The importance of the strength by which tissue cells bind to the underlay was further shown by Shuliang Shi et al. [11]. After culturing healthy human umbilical vein endothelial cells (HUVEC) or malignant human breast cancer cells in a rotating wall vessel (RWVS), the authors observed that adhesion strength of the cells to the underlay decreased so that more cells could be exfoliated under equal treatment from slips mounted on the RWVS than from equal slips used for culturing these cells at 1g normal gravity. Together with the decrease of adhesion strength integrin β1, paxillin and e-cadherin proteins were reduced, while the EMT (epithelial-mesenchymal transition) transcription factors Snail, Twist, and ZEB1 were up-regulated. Hence, the paper strongly suggests a link between the adhesion strength to the extracellular matrix via integrin β1 or to neighboring cells via e-cadherin and an induction of EMT. Paxillin appears to be an important mediator between the adhesion receptors and the EMT. When cells are exposed to simulated microgravity, paxillin regulates the stability of adhesion complexes depending on the presence of ASAP1 or Bcar1 [21].

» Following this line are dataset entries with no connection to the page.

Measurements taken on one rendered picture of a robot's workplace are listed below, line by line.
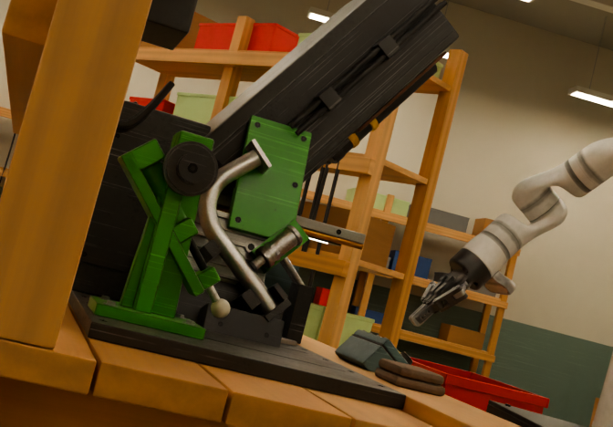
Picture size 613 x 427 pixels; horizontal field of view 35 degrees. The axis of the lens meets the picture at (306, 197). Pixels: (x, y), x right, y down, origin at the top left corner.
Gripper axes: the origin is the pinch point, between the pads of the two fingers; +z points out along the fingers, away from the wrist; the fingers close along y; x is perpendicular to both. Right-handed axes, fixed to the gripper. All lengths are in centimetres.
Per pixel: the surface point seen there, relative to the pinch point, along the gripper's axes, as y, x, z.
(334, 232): -13.8, -18.7, -0.5
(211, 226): 3.9, -36.9, 19.3
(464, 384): 2.6, 14.0, 2.2
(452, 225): -794, 234, -292
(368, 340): 6.0, -5.2, 11.4
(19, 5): 51, -75, 27
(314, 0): -879, -42, -356
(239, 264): 5.2, -29.4, 19.8

The strength of cell adherence appears to play a role in wound healing also. This can be suggested upon the report of Cialdai et al. [15]. They had investigated the influence of simulated microgravity on wound healing in vivo [15]. The authors observed a delay and structural alterations in the repair tissue, when a leech with a wound was kept on an RPM. This impairment of wound healing appeared to be due to an impairment in fibroblast migration to the wound site under simulated microgravity. It could be counteracted by adding platelet rich plasma (PRP), but a defined factor causing this effect remains to be determined,

Overall, this Special Issue provides new data and novel insights into the complexity of cell adherence and its alteration upon omitting gravity. Knowledge is provided about the causes and consequences of microgravity-caused reduction in cell adhesion strength and their relationships to tumor growth and metastasis as well as to wound healing. Further investigation of the numerous proteins and genes linked to the cell adhesion behavior under microgravity will surely show targets for curing cancer or supporting wound healing.